Paths to Transformation

Paths to Transformation

Abstract, Immersive Art Unveiled: the Nexus of Design and Art

Have you ever looked at an abstract painting and wondered what it is all about? Did you ever ask yourself: “How did we arrive at our current expectation to experience the moment (in our designed environment) when design becomes art?”

Latin American Constructivist Artist Carmelo Arden Quin

The retrospective exhibition on Latin Constructivist artist Carmelo Arden Quin in Santiago, Chile can help us unpack these concepts – and better understand how our thinking about art and design has evolved over time.

(See also the blog: https://intrepiddesignstudios.com/connecting-you-with-artists-and-artisans/).

Unveiling Multi-dimensionality

Background: The modern art movement emerged over 100 years ago, coinciding with the industrial revolution, beginning with pioneers like Cezanne, Picasso, and Braque, who transformed representational forms into geometric shapes. Consider the examples below by Lyonel Feininger. Collectively, they translated what the eye sees (what something objectively looks like something that is identifiable such as a bicycle race or portrait) into their essential underlying geometric forms – the interaction of volumes, voids, and shapes such as spheres, circles, cubes, or rectangles. They demonstrated that emotion and aesthetics of “beauty” could be elicited through the abstraction forms, identifiable or not.
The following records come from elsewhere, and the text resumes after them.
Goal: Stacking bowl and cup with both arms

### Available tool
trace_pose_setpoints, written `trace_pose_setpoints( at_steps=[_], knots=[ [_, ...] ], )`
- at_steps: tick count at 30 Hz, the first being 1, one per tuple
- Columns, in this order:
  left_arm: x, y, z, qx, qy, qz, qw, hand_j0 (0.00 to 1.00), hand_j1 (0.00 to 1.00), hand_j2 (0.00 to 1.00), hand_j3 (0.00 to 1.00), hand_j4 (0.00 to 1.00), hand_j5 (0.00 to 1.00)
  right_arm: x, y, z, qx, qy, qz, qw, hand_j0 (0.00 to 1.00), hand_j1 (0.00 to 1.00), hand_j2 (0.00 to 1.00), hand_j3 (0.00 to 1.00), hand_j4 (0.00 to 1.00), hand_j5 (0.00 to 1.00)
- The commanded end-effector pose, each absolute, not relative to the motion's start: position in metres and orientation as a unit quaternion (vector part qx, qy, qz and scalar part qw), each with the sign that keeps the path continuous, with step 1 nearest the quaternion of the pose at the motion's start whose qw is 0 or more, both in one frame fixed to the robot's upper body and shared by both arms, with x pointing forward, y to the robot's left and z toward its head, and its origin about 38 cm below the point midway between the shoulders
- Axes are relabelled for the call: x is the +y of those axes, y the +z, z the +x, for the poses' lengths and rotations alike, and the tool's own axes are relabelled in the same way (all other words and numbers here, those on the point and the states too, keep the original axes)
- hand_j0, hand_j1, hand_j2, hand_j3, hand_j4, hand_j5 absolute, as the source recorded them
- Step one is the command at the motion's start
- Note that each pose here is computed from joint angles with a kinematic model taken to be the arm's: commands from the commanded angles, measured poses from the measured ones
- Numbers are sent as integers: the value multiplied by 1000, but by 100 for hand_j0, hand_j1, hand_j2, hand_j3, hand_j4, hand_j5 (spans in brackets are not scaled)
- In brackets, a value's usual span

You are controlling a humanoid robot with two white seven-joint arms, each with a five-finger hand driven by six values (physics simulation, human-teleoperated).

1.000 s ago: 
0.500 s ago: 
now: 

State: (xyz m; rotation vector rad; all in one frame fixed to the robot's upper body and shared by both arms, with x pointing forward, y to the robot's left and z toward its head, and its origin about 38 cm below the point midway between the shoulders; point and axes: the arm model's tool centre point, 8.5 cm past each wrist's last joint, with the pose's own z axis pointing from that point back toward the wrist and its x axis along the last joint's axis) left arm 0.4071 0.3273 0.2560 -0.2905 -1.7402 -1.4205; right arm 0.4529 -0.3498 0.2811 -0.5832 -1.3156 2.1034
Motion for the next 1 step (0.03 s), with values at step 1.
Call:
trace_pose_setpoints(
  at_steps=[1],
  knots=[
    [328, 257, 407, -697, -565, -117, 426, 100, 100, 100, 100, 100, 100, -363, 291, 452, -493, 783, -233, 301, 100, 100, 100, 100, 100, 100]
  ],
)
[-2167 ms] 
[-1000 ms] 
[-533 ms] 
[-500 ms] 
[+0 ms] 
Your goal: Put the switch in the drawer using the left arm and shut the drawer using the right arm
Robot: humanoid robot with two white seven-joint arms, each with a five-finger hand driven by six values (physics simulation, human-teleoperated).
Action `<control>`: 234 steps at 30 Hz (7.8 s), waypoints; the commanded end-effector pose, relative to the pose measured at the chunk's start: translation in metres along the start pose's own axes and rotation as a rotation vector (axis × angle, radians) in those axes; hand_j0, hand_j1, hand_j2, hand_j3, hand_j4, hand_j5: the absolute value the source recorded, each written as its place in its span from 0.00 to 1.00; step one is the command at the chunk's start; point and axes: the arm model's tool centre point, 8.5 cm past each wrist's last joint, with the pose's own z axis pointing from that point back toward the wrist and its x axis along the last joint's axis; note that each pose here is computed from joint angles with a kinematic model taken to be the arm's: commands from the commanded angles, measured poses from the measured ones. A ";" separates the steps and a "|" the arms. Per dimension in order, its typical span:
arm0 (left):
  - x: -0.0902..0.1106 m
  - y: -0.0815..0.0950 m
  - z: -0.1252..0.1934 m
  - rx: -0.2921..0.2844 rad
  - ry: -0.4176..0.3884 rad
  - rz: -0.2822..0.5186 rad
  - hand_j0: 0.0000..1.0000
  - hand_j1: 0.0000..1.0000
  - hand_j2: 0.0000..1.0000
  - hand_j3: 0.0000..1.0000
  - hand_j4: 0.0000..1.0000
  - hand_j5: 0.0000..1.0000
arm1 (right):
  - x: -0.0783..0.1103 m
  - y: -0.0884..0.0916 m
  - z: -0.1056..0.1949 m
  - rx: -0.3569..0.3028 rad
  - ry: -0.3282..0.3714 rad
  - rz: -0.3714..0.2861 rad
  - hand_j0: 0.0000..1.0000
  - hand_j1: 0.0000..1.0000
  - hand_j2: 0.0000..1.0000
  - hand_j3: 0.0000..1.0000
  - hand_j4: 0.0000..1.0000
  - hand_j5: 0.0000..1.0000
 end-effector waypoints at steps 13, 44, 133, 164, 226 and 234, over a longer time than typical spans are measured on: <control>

Suprematism, Bauhaus, and Constructivist Influences

These early modernists influenced the Avant-Garde artists of the Constructivist movement who questioned norms of what art “should be…..” (representation of life?). They also challenged new ideas about what constitutes “Fine Art” (objects created for aesthetic or creative expression), or “Decorative Art” (that serves a practical function such as architecture or pottery).  Ultimately, they liberated the notion of “Art” by deconstructing and redefining it as the artistic imagination or feeling in whatever form it takes.

Origins of Immersive Space Planning and Experience

Consider the example of El Lissitsky’s “Proun Room” (on the left above). Lissitsky, a Suprematist artist who believed that feeling, the human spirit, is what defined “Art”, created a two-dimensional  “design” on a flat surface that looks like an interior space with a three-dimensional form (ceiling, walls, floor).  Very much like a “traditional” painting that depicts a cow in a landscape, but in this case, the subject is space, light and dark tonalities, and shapes in the space. Lissitsky then adapted this artwork or “design” into an actual room created as an immersive experience at the Great Art Exhibition in Berlin in 1923 merging art and living space.  A concept embraced by the Bauhaus and DeStijl schools of architecture.

Alternatively, Uruguayan Constructivist Artist Carmelo Arden Quin’s (1913-2010) “Domain” challenges the convention that a painting should be a rectangle, and created a two-dimensional flat artwork that questioned: Is it a sculpture with a decorative surface? Is it poetry using dark and light forms where meaning and expression occur like musical interplay?

Constructivism spread from Eurasia to South America with diverging social perspectives and agendas.  For example, Hungarian artist Moholy-Nagy was inspired by the Bauhaus movement and believed that the artist, as a designer could influence social transformation. His “oeuvre” might represent the dynamic energy of city, suburb and rural area planning. He also illustrated power and tension through materiality and hierarchy of forms with an aim to achieve equilibrium and balance in society and our individual lives.

In contrast, Quin explored new ways of expressing ideas and emotions not through the masterful eye of the artist as a savant but through collective expression.  He founded the Madi movement in which artists collaboratively produced graphic books as art objects, sculptures as performance art, and paintings as sculptures, and incorporated everyday materials into artworks. 

Modernism displaced the notion of art as solely an aesthetic expression and replaced it with the idea that art is an expression of the imaginative mind where energy, force, and rhythm reign supreme.

Influenced by advances in math, physics, and science, a new understanding of the interaction of atoms (elemental forms of creation), and yes, relativity.

The evolution of modernism from its irreverent experimentation and use of materials to its collaborative approach and immersive experience set a precedent that not only changed our thinking about what defines “Fine Art” but invites us, then as now, to embark on a mind-bending expedition through the realms of creative thought and emotion.

And that’s what our clients can experience directly through virtual reality for interior design. Technology enables us today to channel Lissitsky and offer our clients not only two-dimensional (2-D) planning and artful 3-D renderings but also the opportunity to experience the moment when design becomes art through virtual reality.